Nothing but the lines from the one containing "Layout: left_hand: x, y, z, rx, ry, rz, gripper" through the end of the entries should be set down, each exactly as written.

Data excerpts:
▼
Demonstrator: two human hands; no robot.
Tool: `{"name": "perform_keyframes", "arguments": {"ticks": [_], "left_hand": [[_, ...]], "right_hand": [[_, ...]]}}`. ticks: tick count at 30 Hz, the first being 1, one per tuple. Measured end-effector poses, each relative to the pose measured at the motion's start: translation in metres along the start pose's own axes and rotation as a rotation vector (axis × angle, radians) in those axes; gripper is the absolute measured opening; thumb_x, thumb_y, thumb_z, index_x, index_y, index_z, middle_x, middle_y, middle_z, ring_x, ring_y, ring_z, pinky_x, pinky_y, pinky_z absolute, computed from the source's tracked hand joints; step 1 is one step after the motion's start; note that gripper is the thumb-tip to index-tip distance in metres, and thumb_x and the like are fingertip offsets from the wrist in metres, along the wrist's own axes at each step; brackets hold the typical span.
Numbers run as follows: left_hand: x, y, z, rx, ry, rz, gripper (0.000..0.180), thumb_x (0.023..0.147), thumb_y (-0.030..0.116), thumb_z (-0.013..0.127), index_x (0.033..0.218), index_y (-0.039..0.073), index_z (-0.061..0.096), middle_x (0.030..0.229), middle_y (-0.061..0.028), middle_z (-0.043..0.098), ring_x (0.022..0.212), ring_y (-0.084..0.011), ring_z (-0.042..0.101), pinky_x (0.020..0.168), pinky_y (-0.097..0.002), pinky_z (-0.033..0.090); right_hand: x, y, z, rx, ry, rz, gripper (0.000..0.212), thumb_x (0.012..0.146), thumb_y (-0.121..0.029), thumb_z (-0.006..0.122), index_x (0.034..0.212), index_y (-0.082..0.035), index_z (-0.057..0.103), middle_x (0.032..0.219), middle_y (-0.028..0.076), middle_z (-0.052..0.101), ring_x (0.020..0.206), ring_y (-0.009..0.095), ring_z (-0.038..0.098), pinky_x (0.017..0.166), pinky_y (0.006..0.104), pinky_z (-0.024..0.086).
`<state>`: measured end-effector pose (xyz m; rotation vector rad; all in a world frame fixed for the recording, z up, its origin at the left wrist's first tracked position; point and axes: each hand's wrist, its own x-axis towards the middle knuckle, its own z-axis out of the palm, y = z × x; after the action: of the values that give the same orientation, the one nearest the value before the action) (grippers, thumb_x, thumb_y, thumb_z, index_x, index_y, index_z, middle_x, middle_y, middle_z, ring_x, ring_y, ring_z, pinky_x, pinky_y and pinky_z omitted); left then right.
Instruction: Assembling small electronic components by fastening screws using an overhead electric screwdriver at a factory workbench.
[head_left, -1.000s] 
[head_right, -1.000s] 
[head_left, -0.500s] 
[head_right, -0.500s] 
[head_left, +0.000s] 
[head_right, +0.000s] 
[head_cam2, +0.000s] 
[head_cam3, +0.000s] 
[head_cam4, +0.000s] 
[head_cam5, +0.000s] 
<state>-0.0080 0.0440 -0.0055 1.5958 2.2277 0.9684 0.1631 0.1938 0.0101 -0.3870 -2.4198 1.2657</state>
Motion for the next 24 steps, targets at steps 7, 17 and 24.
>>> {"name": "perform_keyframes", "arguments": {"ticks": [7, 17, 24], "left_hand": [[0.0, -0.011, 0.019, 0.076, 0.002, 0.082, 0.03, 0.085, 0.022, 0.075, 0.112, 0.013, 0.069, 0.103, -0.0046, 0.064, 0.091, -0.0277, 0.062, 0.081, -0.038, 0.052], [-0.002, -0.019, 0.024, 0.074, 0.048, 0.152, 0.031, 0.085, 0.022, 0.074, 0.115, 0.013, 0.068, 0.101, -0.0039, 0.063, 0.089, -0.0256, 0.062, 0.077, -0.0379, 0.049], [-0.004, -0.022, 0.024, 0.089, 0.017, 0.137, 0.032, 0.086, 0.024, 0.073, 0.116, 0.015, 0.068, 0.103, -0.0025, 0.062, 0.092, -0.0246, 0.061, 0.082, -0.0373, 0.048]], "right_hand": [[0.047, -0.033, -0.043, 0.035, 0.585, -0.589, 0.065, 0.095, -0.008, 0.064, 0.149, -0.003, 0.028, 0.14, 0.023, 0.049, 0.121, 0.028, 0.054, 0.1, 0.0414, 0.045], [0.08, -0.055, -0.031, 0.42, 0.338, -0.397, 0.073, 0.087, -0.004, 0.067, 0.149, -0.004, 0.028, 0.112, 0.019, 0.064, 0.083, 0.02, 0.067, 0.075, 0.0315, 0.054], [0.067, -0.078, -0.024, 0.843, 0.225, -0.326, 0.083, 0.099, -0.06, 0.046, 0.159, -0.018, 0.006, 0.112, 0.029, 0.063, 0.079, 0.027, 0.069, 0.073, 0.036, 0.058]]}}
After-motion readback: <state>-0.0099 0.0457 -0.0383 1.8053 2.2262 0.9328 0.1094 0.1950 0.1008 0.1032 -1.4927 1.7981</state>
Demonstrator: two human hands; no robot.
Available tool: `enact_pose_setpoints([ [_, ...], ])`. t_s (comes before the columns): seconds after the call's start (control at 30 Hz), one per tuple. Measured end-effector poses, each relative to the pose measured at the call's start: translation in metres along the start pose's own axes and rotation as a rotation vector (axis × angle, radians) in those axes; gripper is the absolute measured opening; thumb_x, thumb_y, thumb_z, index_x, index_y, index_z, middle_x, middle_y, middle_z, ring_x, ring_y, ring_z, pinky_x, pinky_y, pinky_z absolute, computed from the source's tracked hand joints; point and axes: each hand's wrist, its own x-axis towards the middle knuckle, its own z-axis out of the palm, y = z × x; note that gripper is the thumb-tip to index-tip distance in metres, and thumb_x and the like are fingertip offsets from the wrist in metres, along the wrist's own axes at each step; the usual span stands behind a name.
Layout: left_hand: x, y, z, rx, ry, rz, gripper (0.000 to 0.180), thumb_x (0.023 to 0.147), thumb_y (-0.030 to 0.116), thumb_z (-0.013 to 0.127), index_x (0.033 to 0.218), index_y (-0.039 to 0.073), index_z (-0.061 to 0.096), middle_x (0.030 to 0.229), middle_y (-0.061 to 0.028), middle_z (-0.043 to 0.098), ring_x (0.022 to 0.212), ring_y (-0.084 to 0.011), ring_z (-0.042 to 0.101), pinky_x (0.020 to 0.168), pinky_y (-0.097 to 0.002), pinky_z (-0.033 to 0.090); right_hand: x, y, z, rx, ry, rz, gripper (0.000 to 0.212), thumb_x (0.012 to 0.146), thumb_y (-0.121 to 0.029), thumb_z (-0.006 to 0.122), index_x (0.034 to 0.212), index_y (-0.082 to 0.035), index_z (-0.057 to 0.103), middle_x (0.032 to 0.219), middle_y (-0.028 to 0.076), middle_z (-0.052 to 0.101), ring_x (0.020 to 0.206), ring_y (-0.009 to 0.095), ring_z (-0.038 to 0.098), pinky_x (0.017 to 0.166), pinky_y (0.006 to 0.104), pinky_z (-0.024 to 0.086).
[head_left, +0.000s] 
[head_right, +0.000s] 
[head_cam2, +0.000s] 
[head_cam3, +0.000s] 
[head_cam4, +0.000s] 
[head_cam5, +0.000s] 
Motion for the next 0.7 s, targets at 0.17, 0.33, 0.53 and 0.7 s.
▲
* [Response area]:
Layout: left_hand: x, y, z, rx, ry, rz, gripper (0.000 to 0.180), thumb_x (0.023 to 0.147), thumb_y (-0.030 to 0.116), thumb_z (-0.013 to 0.127), index_x (0.033 to 0.218), index_y (-0.039 to 0.073), index_z (-0.061 to 0.096), middle_x (0.030 to 0.229), middle_y (-0.061 to 0.028), middle_z (-0.043 to 0.098), ring_x (0.022 to 0.212), ring_y (-0.084 to 0.011), ring_z (-0.042 to 0.101), pinky_x (0.020 to 0.168), pinky_y (-0.097 to 0.002), pinky_z (-0.033 to 0.090); right_hand: x, y, z, rx, ry, rz, gripper (0.000 to 0.212), thumb_x (0.012 to 0.146), thumb_y (-0.121 to 0.029), thumb_z (-0.006 to 0.122), index_x (0.034 to 0.212), index_y (-0.082 to 0.035), index_z (-0.057 to 0.103), middle_x (0.032 to 0.219), middle_y (-0.028 to 0.076), middle_z (-0.052 to 0.101), ring_x (0.020 to 0.206), ring_y (-0.009 to 0.095), ring_z (-0.038 to 0.098), pinky_x (0.017 to 0.166), pinky_y (0.006 to 0.104), pinky_z (-0.024 to 0.086).
[head_left, +0.000s] 
[head_right, +0.000s] 
[head_cam2, +0.000s] 
[head_cam3, +0.000s] 
[head_cam4, +0.000s] 
[head_cam5, +0.000s] 
Motion for the next 0.7 s, targets at 0.17, 0.33, 0.53 and 0.7 s.

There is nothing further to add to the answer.